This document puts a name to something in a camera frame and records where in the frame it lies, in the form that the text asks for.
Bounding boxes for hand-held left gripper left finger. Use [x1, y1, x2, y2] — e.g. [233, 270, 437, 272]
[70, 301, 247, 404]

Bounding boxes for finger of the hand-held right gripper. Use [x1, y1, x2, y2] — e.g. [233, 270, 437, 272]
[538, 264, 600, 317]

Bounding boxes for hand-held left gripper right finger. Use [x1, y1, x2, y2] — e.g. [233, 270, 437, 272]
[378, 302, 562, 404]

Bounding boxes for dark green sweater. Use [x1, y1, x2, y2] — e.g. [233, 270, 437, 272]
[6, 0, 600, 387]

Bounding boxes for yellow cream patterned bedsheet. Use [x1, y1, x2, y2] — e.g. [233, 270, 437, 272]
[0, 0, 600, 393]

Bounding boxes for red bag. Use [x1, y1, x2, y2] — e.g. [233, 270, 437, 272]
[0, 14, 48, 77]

____

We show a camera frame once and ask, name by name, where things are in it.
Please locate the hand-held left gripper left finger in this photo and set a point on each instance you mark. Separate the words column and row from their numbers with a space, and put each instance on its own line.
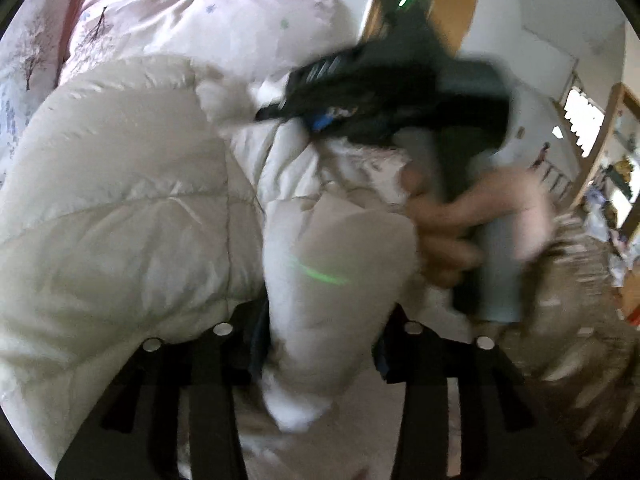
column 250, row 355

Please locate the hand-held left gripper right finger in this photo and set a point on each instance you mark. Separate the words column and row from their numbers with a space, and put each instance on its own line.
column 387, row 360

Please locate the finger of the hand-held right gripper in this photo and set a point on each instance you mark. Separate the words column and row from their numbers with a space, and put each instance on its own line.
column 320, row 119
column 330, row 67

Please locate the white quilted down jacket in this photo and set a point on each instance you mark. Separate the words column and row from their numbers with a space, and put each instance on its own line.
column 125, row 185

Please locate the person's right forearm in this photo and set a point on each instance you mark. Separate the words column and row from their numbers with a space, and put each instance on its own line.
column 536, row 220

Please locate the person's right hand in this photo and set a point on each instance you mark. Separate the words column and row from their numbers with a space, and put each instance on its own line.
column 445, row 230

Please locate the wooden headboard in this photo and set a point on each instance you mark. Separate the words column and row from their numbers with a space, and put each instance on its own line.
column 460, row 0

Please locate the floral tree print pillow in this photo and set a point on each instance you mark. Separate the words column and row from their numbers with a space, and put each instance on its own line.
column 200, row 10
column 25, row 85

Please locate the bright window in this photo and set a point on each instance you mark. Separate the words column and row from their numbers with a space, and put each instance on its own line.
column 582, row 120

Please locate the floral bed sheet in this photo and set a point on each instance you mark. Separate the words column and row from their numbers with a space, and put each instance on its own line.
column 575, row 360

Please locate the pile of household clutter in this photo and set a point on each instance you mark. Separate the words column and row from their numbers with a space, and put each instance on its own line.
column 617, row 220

____

- _PROBLEM DETAILS_
Locate all lines in the listing above with the word "frame" and copy them.

- _SOLUTION FOR THIS EXERCISE_
This document puts a name to something in a camera frame and records where in the frame it lies, in the form that the text asks for.
We show a camera frame once and ask, name by name, where things are in it.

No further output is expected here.